There can also be a certain amount of embarrassment in discussing chronic pain and its effect on sexual activity with healthcare professionals, especially if they don’t have the skills to address these issues. This is why Pain Concern has updated its sex and chronic pain leaflet with authors Katrine Petersen, senior physiotherapist, and Dr Sarah Edwards, clinical psychologist, who specialise in abdominal pelvic pain at the Pain Management Centre, University College London Hospitals NHS Foundation Trust.
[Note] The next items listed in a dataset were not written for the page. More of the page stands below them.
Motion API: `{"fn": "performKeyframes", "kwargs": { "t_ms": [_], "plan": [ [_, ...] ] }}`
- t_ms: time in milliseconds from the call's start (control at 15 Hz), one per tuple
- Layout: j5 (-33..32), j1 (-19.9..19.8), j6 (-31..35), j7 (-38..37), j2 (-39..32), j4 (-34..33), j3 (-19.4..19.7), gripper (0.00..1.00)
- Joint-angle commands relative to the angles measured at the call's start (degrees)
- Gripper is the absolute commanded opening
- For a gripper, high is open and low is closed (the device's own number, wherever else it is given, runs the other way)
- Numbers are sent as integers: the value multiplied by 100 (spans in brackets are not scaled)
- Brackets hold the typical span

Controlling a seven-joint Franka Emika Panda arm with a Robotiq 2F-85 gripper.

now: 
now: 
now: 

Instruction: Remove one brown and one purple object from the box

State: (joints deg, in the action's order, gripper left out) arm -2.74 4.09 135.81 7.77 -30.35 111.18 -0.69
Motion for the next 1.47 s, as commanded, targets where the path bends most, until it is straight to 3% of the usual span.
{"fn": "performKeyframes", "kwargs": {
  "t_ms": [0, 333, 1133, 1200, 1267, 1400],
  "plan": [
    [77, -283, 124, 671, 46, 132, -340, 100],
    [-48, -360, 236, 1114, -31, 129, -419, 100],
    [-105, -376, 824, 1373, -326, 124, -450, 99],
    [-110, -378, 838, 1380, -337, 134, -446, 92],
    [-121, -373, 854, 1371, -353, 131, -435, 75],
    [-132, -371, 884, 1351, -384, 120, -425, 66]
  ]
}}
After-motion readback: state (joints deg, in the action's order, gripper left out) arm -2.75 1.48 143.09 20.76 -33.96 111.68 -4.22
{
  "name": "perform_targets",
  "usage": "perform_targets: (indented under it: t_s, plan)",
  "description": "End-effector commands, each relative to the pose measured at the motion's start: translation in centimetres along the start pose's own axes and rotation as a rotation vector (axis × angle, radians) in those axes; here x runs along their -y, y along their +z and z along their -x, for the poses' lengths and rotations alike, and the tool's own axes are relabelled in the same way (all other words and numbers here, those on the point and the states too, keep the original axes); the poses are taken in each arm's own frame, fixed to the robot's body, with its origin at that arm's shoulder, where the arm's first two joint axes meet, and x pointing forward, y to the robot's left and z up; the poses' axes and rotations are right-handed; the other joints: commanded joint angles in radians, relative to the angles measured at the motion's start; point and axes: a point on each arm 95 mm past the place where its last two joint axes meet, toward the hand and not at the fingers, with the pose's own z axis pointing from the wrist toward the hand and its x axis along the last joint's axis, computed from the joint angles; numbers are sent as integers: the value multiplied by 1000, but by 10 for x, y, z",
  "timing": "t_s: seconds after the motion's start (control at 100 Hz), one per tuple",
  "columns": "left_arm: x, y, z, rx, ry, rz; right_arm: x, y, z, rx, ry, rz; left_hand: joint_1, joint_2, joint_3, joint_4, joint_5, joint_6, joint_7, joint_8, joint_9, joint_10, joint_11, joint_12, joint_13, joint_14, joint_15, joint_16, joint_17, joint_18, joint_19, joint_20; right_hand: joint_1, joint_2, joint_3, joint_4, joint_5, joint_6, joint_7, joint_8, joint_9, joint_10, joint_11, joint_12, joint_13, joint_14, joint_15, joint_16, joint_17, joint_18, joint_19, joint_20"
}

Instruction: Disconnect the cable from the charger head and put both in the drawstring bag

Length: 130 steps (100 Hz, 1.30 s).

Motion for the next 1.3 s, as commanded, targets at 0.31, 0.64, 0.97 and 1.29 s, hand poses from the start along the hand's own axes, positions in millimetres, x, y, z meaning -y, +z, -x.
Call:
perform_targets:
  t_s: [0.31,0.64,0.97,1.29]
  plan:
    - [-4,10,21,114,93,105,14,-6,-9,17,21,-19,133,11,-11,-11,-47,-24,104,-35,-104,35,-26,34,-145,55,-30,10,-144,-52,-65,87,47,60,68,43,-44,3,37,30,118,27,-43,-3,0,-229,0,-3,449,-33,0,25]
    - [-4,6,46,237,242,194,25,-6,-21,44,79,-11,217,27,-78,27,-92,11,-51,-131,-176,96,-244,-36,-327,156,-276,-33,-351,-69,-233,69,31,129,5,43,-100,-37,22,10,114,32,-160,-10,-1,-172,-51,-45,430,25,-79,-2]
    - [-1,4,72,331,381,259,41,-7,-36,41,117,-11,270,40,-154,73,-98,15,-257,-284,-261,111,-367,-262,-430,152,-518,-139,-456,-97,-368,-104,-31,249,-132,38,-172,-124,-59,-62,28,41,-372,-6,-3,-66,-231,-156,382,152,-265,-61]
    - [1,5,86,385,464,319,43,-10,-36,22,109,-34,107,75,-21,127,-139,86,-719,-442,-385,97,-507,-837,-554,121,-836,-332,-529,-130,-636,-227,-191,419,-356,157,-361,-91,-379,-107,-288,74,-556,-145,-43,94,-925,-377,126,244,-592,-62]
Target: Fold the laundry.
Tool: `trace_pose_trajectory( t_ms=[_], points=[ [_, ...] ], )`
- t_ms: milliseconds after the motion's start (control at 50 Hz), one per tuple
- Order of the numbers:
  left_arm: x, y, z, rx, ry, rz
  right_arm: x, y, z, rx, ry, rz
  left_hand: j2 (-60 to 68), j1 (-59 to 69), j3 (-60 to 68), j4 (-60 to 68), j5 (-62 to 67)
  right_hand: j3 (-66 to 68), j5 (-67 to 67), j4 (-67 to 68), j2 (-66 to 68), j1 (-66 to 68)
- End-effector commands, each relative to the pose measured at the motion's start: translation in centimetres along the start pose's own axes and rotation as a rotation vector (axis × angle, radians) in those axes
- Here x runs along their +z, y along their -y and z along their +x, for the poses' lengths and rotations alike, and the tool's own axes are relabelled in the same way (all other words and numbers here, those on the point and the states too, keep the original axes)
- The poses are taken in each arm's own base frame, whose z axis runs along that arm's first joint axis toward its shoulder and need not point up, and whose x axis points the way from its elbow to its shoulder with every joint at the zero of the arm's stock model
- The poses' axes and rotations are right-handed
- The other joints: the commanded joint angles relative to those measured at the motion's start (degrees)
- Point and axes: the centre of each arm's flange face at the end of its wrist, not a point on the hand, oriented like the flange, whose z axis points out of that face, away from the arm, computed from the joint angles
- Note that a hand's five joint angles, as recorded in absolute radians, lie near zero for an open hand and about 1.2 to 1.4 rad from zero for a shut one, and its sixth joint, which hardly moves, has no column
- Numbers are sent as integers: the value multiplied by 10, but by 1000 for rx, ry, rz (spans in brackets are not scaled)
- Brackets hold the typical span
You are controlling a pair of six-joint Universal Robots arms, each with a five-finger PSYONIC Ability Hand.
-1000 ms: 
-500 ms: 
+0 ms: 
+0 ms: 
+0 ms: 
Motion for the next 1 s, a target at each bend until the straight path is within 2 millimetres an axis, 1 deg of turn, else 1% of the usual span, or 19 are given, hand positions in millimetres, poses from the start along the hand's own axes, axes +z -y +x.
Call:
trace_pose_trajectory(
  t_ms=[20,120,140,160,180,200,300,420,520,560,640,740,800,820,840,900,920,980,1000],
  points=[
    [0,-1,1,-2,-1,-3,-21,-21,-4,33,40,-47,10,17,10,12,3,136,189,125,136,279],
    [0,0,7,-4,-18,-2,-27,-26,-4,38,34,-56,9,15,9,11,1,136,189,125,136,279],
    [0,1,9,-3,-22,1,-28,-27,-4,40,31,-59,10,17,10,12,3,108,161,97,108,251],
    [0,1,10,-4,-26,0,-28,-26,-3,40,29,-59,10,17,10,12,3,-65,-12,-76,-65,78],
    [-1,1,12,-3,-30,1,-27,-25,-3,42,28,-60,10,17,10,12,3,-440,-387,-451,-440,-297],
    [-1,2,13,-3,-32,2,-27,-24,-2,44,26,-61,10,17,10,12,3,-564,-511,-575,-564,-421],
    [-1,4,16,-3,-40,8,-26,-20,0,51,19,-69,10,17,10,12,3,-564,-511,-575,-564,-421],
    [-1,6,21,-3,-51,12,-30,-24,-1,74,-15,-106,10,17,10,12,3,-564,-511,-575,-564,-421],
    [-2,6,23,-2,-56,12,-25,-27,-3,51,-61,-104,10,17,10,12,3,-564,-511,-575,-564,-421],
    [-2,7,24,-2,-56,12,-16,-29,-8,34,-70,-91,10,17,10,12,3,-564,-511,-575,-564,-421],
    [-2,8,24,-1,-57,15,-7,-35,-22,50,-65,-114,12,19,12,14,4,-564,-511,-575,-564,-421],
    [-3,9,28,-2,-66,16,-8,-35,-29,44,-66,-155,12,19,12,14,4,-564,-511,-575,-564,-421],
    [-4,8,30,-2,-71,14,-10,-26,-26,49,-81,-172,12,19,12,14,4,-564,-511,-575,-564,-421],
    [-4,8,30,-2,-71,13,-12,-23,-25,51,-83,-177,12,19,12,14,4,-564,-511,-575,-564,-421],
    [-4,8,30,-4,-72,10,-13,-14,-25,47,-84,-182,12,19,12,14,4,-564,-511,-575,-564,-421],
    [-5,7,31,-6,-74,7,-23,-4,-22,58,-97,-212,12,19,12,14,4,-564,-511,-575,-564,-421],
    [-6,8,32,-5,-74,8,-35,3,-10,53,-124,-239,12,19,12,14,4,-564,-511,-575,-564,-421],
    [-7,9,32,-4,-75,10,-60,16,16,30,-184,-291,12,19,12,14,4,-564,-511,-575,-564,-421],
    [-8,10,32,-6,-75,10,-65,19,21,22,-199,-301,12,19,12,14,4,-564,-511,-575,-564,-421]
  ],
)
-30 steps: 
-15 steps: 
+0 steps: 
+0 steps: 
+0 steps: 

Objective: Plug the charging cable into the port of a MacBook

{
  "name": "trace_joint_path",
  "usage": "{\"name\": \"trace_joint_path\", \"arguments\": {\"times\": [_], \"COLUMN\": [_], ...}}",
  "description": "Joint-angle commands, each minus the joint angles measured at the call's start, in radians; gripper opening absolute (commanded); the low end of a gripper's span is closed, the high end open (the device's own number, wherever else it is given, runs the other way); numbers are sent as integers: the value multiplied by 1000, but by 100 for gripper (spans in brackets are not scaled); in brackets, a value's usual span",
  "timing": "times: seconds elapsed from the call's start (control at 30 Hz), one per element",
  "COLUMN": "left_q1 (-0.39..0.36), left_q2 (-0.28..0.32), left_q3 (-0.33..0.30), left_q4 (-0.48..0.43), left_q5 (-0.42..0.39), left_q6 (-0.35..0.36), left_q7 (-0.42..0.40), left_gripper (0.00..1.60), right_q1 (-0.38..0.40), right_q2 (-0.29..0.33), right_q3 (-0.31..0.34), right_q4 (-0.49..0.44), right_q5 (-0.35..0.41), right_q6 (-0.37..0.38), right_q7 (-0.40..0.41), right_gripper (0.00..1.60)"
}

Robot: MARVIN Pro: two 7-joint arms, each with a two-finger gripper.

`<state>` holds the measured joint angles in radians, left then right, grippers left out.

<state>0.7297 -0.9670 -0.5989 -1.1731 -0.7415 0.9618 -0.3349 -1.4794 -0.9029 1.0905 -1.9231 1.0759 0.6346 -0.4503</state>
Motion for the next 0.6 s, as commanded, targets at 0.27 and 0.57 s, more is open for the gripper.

You can find the leaflet on our website here.

In this edition of Airing Pain, Paul speaks to Dr Edwards and Petersen about the major difficulties patients experience when it comes to living with chronic pain and managing sexual intimacy and techniques that can be used to combat them (you can find these techniques in our leaflet).

Denise Knowles, family counsellor and psychosexual therapist working with relationship support charity Relate, speaks about her experiences of how relationships can be affected not only by physical pain, but by mental pain as well. She also stresses the importance of the distinction between ‘sex’ and ‘intimacy’.

Issues covered in this programme include: Anxiety, dating, gender, intimacy, men’s pain, misconceptions, myths about sex, pelvic pain, urogenital pain, relationships, safe sex and women’s pain.

Paul Evans: This is Airing Pain, a programme brought to you by Pain Concern, the UK charity providing information and support for those of us living with pain and for health care professionals. I’m Paul Evans, and this edition is supported by an educational grant from the Tillyloss Trust.

Denise Knowles: Over the years that I’ve been working in this area, I never cease to be amazed at what a taboo subject sex still is between couples. You know, we’re surrounded by sexuality and yet it’s still a very difficult subject for people to talk about.

Evans: Persistent or chronic pain can impact on lots of areas of life such as work, exercise, socialising and mood.  But its effect on sexual activity can be difficult to discuss, or even admit to by the person in pain and his or her partner. Difficulties and embarrassment can also be compounded when one’s health care professionals don’t have the skills and confidence in addressing sexual difficulties. With this in mind, Pain Concern has updated its ‘Sex and Chronic Pain’ leaflet. Its authors are Senior Physiotherapist Katrine Petersen and Clinical Psychologist Dr Sarah Edwards, both of whom specialise in abdominal pelvic pain at the Pain Management Centre, University College London Hospitals NHS Foundation Trust.

Dr Sarah Edwards: Most people who come to see us struggle to talk about [sex] either when we first see them for assessment or when we’re seeing them for regular therapy sessions, either individually or in a group. So [that’s] one of the reasons that we did the leaflet and we’re also writing up a model that we’ve written on working with sex with people with chronic pain.  We’re writing it up for publication, partly just to publicize the whole issue, because I think people get very embarrassed, they feel quite ashamed, they feel quite shy about talking about it.

Of course, if they don’t talk about it as an issue, it’s hard for us as clinicians to help them. On the other side of the coin, as clinicians, we’re often quite reticent to bring it up as an issue because we also feel embarrassed and don’t quite know what to say or how to ask. So it’s really trying to open up the conversation, I think that’s the starting point.

Evans: I have to admit that I’m embarrassed as well.  I’m a man well beyond my prime [laughter] but it is not a subject I would bring up anywhere outside my household or in front of you two.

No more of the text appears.